An oil change is a nice, quick and easy job that you can do by yourself for your motorcycle. It's a great way to bond with your beloved bike, and it also saves you money. It should be a part of your regular maintenance; remember that a regular oil change ensures the smooth running of your machine, and also makes that engine last longer. Here are the steps.
1. Park your bike and set the kickstand and whatever other stands you've got. Do your oil change in a place where a little spill isn't going to ruin anything. Put all the tools and things you're going to need right there within arms reach so you don't have to keep moving around. The best time to do it is when the engine's warm, but not hot. If it's too hot, you can get burned.
2. Remove bodywork if necessary. Don't be afraid to unscrew things and take them off; just keep track of all your fasteners, washers, screws and other little bits and pieces. You'll have to put it all back together again when you're through.
3. Unscrew the filler cap. This is usually a black plastic cap and it could be a little hard to reach, so use needle nose pliers or other tools if necessary. Next, unscrew the drain plug. As you get to the end, oil may come splashing out. You should have a pan underneath to catch it, and reposition the pan if it starts to splash in unexpected directions. If you use a flat piece of metal or something else to help it drain, this will control the flow a bit.
4. While the old stuff is draining out, change the filter. Unscrew it and be careful not to damage it while handling it. When you're unscrewing it, you'll probably have to use a specialized wrench that's made just for this task. Also remove the O ring, the rubber ring that keeps the seal on tightly.
5. Wipe the filter's mesh with a clean rag and use compressed air to blow off any little bits that remain. Before you replace it, wipe down the filter area. Put a little new oil on it before you replace it, and make sure to change the O ring and the crush washer. These should both be replaced with each oil change.
6. Screw the drain bolt back into place, but don't screw it in too tightly. Use your hand to screw it in instead of a tool. The same goes for the filter - screw it in by hand so that you don't overdo it.
7. Pour in the new oil. Your bike's owner's manual will tell you exactly how much to put in. You don't want to overfill it. Put a sufficient amount in there, and then close it all up.
8. Now you're done, but there are a few more things to do. Clean up the area and make sure everything's put back together right.
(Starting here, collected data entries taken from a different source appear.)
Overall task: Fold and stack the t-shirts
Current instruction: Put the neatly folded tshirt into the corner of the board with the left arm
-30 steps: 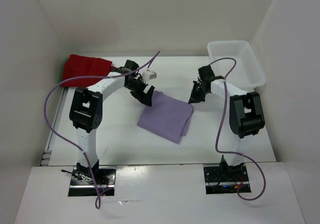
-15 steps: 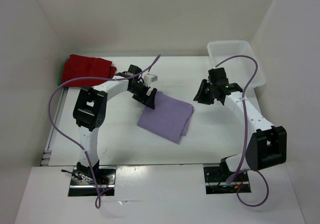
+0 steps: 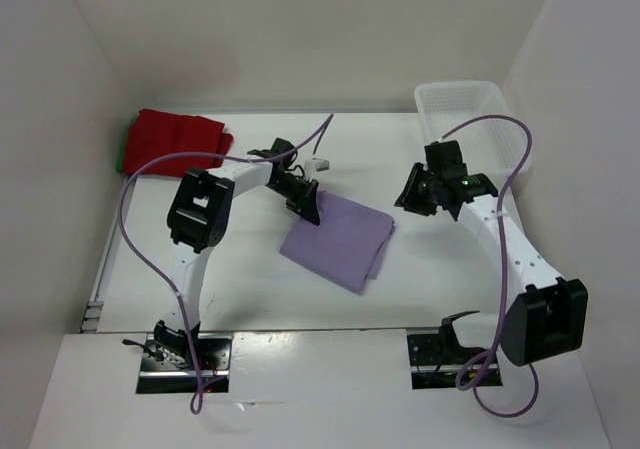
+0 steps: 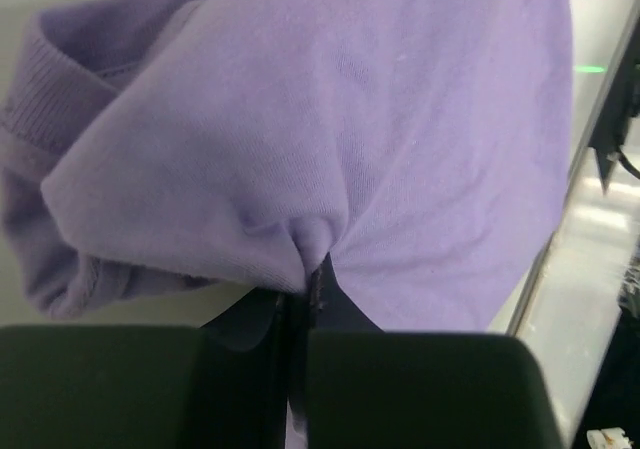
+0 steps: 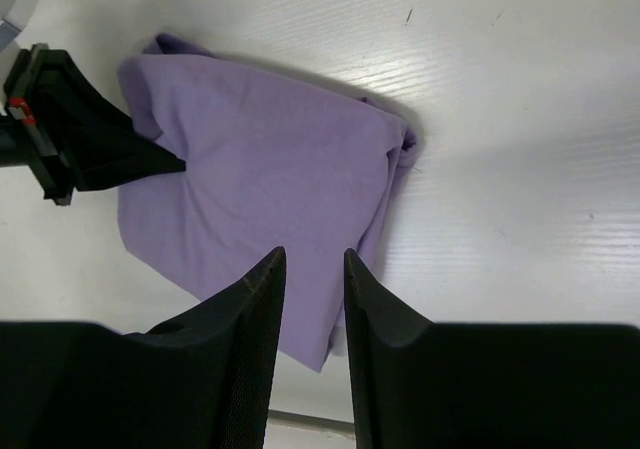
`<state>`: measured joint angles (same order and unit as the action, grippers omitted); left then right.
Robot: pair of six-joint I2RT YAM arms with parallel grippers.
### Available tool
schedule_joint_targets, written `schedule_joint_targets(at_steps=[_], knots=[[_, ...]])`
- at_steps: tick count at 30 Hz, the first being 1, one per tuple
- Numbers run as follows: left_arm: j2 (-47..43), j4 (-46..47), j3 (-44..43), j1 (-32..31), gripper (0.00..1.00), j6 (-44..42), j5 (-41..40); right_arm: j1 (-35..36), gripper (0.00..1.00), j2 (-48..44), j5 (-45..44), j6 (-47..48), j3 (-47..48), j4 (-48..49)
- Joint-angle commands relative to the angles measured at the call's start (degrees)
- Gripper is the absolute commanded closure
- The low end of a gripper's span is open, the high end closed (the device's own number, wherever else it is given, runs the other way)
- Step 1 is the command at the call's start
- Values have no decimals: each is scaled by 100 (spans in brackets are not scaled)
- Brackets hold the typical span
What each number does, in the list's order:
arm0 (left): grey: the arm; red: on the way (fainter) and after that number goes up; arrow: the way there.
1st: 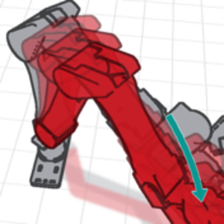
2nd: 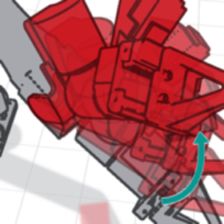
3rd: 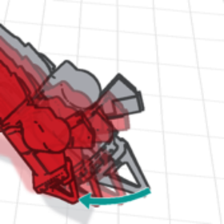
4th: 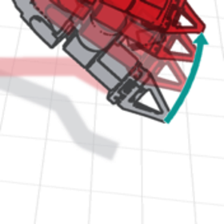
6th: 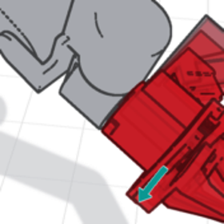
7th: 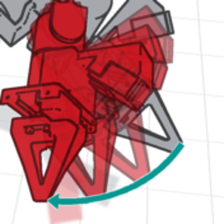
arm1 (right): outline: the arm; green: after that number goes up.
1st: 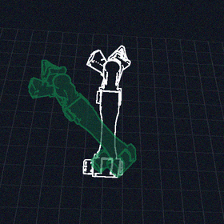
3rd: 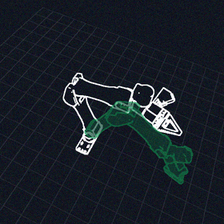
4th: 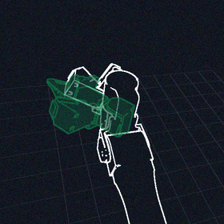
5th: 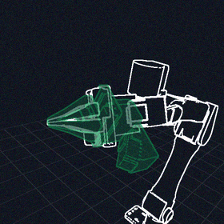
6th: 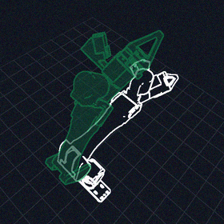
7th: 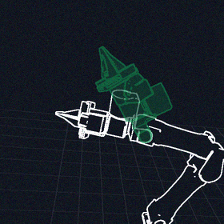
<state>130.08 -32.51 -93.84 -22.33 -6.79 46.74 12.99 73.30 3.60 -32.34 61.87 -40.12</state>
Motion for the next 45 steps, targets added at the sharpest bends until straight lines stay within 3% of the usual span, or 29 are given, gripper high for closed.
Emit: schedule_joint_targets(at_steps=[1, 7, 12, 18, 24, 33, 39, 45], knots=[[658, -616, 86, -105, 100, -279, -350, 45, 65, -368, -236, -106, 229, -251], [-104, -625, -249, 272, 100, -227, -383, 45, 65, -474, -342, -158, 229, -365], [-800, -317, -423, 622, 100, -516, -2445, 45, 65, -352, -342, -159, 299, -365], [-344, -415, -1575, 1291, 100, -902, -4037, 45, 65, -62, -342, -36, 572, -365], [-80, -361, -2768, 1521, 100, -1236, -5146, 45, 65, -8, -342, 17, 503, -304], [351, -914, -4352, 1933, 100, -1440, -5597, -7, 65, -123, -395, 17, 274, -304], [597, -1239, -5204, 2645, 100, -1579, -5535, -7, 65, -123, -395, 17, 273, -356], [1404, -2046, -6627, 3304, 100, -1861, -5290, -7, 65, -9, -334, 70, 273, -356]])
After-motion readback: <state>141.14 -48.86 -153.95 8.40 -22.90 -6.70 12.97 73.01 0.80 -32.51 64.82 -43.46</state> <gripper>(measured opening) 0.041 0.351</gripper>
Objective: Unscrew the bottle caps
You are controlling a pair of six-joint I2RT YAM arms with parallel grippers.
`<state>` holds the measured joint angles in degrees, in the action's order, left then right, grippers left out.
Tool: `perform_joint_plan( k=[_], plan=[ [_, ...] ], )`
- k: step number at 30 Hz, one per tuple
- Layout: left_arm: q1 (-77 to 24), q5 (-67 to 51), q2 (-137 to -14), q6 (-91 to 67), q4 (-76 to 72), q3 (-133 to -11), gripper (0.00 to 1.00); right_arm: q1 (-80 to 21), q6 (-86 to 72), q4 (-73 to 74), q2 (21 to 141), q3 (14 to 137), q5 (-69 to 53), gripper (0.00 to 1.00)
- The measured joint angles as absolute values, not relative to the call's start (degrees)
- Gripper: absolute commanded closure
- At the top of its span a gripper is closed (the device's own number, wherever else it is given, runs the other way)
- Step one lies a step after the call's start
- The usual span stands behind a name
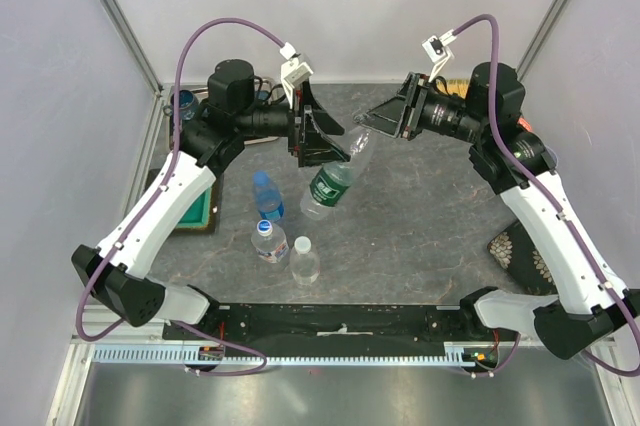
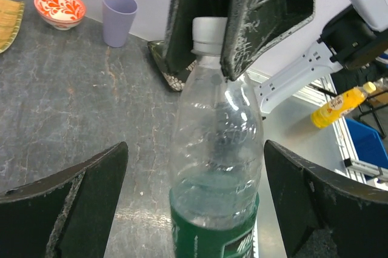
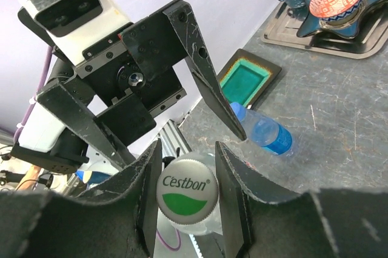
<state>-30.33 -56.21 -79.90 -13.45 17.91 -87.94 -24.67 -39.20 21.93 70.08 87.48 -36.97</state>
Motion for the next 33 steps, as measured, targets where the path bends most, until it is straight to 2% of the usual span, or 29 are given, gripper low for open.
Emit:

You might want to refer to the manual. Another important clean-up consideration is what to do with the old stuff. You can't dump it anywhere; it's actually illegal to dispose of oil improperly. You can either take it to a garage, where they'll be happy to take it off your hands, or take it to your local recycling center. They'll know what to do with it.
If you're not 100 percent sure you can do your own oil change, take it to a garage and they'll do it for you cheaply. It's a quick and easy job, so they can have it done for you while you wait.